Si les moments de comédie du film peuvent prêter à sourire par leur manque évident de subtilité, ils instaurent néanmoins un intéressant climat de sous-tension sexuelle, et toujours sous un angle pariculier, témoin cette étonnante séquence de plage où la démarche de John Saxon, bien décidé à prendre les devants après avoir été maintes fois tenu à distance par Nora, est assimilée à celle d’un assassin.

Du film on retiendra surtout l’admirable mise en scène de Mario Bava et son traitement photographique. Le génie de Bava explose dans ses cadres et ses éclairages tranchés. L’inquiétante obscurité de la nuit nous plonge dans l’angoisse et s’oppose aux rassurantes ballades dans une Rome inondée de soleil.
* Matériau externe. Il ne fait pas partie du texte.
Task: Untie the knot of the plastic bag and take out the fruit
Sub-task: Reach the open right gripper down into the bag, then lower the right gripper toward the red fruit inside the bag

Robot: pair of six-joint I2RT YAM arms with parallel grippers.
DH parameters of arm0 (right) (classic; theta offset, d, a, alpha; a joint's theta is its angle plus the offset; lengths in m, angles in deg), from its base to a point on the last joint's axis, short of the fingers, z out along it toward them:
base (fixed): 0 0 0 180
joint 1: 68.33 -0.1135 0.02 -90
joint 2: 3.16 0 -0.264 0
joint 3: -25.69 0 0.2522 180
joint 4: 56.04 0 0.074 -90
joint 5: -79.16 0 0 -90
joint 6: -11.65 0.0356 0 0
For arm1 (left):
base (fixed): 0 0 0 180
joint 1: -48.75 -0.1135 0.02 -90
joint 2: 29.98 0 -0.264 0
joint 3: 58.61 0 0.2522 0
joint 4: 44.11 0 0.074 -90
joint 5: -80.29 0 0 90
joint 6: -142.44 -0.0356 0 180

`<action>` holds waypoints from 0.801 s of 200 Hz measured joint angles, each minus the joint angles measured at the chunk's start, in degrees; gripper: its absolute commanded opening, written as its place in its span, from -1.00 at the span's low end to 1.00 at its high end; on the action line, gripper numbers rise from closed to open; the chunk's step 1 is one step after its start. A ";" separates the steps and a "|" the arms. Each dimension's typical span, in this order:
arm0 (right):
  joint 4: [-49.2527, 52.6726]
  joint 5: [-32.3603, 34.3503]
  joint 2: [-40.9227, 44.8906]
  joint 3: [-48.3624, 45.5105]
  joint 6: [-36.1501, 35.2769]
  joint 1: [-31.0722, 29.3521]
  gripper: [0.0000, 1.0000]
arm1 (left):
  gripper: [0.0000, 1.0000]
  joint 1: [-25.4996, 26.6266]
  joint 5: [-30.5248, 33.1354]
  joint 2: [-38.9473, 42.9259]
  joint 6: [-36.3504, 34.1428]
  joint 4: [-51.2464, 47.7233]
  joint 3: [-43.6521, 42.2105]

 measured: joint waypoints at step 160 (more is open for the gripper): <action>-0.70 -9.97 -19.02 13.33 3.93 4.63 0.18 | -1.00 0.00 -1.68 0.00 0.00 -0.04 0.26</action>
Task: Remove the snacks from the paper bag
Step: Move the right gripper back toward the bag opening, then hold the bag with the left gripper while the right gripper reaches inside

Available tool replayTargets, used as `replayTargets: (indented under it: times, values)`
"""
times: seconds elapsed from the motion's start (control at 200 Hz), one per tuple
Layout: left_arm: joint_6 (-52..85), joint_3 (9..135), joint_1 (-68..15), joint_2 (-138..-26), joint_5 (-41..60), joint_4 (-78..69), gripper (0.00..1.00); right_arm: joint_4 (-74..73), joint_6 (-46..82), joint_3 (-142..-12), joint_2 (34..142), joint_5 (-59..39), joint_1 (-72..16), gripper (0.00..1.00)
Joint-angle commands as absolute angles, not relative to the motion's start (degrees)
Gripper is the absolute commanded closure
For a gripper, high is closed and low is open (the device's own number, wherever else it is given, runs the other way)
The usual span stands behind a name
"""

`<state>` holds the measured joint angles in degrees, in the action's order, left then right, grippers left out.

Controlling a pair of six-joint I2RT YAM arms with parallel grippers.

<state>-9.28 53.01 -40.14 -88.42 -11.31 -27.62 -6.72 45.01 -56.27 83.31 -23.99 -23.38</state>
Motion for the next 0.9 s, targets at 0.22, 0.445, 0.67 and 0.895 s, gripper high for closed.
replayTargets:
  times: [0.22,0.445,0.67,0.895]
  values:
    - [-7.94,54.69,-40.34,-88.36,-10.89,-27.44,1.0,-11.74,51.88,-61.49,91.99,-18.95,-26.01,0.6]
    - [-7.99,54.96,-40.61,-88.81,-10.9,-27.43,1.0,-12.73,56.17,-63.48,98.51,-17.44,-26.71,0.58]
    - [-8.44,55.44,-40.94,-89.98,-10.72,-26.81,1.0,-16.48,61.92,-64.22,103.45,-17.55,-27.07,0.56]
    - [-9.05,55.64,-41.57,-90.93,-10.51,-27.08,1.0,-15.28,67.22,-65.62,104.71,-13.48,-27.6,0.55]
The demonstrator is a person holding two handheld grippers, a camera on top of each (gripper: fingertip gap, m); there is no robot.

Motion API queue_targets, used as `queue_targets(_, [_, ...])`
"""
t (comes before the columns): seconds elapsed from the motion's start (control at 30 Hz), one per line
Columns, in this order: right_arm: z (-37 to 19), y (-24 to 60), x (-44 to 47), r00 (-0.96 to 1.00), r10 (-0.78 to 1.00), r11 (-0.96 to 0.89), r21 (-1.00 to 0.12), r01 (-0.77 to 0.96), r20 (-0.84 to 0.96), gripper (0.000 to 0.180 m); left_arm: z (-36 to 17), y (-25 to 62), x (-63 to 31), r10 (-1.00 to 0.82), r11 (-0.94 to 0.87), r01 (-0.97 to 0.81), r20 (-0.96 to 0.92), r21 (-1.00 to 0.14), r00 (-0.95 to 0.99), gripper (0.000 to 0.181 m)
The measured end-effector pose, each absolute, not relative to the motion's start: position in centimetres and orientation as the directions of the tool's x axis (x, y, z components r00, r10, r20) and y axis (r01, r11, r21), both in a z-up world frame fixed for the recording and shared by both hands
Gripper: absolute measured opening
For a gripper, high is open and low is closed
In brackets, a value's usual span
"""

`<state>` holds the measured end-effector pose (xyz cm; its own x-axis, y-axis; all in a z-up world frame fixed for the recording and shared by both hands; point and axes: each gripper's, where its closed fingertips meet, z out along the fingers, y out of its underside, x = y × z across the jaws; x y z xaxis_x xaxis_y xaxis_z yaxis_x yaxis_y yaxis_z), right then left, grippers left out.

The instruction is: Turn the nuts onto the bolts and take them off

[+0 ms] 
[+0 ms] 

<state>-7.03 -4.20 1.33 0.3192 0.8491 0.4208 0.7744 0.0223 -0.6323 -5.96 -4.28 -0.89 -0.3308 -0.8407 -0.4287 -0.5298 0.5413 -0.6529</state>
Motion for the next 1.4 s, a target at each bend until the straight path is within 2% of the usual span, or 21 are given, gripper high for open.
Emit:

Mario Bava par le traitement baroque qu’il applique aux événements tragiques vécus par Nora prolonge notre impression de cauchemar et maintient jusqu’au bout l’ambiguïté sur la réalité des faits, impression renforcée par la "pirouette" finale.

Mario Bava, en plus d’être un chef opérateur de génie s’affirme définitivement avec La fille qui en savait trop comme un metteur en scène de grand talent et s'il est aujourd'hui reconnu on ne peut que regretter qu’il ne lui ait jamais été confié de projet plus ambitieux.

C’est Films Sans Frontières qui édite le film dans sa collection Auteurs regroupant également Le masque du démon et La maison de l’exorcisme du même Mario Bava.

Image : Si la copie du film est incontestablement marquée par le temps, elle s’avère superbement contrastée et nous restitue à merveille l’excellent travail photographique de Mario Bava. La compression du DVD est quasiment irréprochable contrairement à la définition, qui, si elle s’avère globalement satisfaisante, laisse apparaître quelques zones de flou sur certains contours.

Son : S’il est difficile dans le cas présent de parler de "version originale" puisque comme pour la plupart des films italiens de cette époque celui-ci est doublé, c’est néanmoins la version italienne qu’il faudra privilégier pour sa plus grande richesse en termes d’ambiances. La version française s’avérant tout de même très satisfaisante techniquement et plutôt bien doublée, on pardonnera donc pour une fois au spectateur le choix de la V.F.



Bonus
: On aurait aimé découvrir les séquences de la version américaine, il faudra se contenter du service minimum. Le menu de la page suppléments propose deux entrées : Biographie et Fiche historique qui renvoient au même texte déroulant qui s’avère par ailleurs enrichissant et fort bien documenté. C’est peu : néanmoins devant la qualité globale de l’édition on ne fera pas la fine bouche.


L’édition américaine sortie chez Image Entertainment ne propose pas elle non plus la version "Evil eye" et il est probable qu’il faille attendre encore quelques temps pour pouvoir comparer les deux films sur un même DVD.